» Task objective:
Every line that appears in the listing is to be set down verbatim.

» Dataset section:
Segment Open

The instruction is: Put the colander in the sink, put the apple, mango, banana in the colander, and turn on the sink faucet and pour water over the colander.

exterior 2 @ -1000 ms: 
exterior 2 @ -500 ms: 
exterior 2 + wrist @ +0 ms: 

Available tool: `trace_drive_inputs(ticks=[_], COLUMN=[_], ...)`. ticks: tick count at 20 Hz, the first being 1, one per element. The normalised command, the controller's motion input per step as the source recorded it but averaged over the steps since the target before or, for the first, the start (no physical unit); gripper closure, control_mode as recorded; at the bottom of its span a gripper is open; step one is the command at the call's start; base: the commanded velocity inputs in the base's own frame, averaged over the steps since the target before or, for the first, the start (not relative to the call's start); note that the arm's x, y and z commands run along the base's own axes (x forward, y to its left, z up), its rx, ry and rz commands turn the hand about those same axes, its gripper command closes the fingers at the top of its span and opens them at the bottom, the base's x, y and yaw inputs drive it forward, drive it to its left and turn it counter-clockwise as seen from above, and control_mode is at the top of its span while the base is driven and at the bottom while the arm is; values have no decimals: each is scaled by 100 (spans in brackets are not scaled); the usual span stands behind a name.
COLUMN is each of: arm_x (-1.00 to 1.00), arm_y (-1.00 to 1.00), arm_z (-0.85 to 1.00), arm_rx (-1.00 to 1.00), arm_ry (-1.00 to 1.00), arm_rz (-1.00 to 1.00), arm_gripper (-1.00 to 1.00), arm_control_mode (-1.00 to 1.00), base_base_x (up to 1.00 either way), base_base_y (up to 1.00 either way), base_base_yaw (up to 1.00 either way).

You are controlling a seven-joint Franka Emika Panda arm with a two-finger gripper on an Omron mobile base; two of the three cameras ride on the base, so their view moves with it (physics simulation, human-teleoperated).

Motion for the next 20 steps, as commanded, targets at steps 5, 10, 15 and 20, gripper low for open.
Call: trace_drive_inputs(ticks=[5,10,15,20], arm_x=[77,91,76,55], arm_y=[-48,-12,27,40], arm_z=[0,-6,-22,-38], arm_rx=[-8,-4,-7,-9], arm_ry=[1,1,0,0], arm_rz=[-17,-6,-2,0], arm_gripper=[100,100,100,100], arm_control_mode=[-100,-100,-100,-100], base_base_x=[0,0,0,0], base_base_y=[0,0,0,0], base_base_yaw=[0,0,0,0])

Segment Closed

» Reply to the task:
The instruction is: Put the colander in the sink, put the apple, mango, banana in the colander, and turn on the sink faucet and pour water over the colander.

exterior 2 @ -1000 ms: 
exterior 2 @ -500 ms: 
exterior 2 + wrist @ +0 ms: 

Available tool: `trace_drive_inputs(ticks=[_], COLUMN=[_], ...)`. ticks: tick count at 20 Hz, the first being 1, one per element. The normalised command, the controller's motion input per step as the source recorded it but averaged over the steps since the target before or, for the first, the start (no physical unit); gripper closure, control_mode as recorded; at the bottom of its span a gripper is open; step one is the command at the call's start; base: the commanded velocity inputs in the base's own frame, averaged over the steps since the target before or, for the first, the start (not relative to the call's start); note that the arm's x, y and z commands run along the base's own axes (x forward, y to its left, z up), its rx, ry and rz commands turn the hand about those same axes, its gripper command closes the fingers at the top of its span and opens them at the bottom, the base's x, y and yaw inputs drive it forward, drive it to its left and turn it counter-clockwise as seen from above, and control_mode is at the top of its span while the base is driven and at the bottom while the arm is; values have no decimals: each is scaled by 100 (spans in brackets are not scaled); the usual span stands behind a name.
COLUMN is each of: arm_x (-1.00 to 1.00), arm_y (-1.00 to 1.00), arm_z (-0.85 to 1.00), arm_rx (-1.00 to 1.00), arm_ry (-1.00 to 1.00), arm_rz (-1.00 to 1.00), arm_gripper (-1.00 to 1.00), arm_control_mode (-1.00 to 1.00), base_base_x (up to 1.00 either way), base_base_y (up to 1.00 either way), base_base_yaw (up to 1.00 either way).

You are controlling a seven-joint Franka Emika Panda arm with a two-finger gripper on an Omron mobile base; two of the three cameras ride on the base, so their view moves with it (physics simulation, human-teleoperated).

Motion for the next 20 steps, as commanded, targets at steps 5, 10, 15 and 20, gripper low for open.
Call: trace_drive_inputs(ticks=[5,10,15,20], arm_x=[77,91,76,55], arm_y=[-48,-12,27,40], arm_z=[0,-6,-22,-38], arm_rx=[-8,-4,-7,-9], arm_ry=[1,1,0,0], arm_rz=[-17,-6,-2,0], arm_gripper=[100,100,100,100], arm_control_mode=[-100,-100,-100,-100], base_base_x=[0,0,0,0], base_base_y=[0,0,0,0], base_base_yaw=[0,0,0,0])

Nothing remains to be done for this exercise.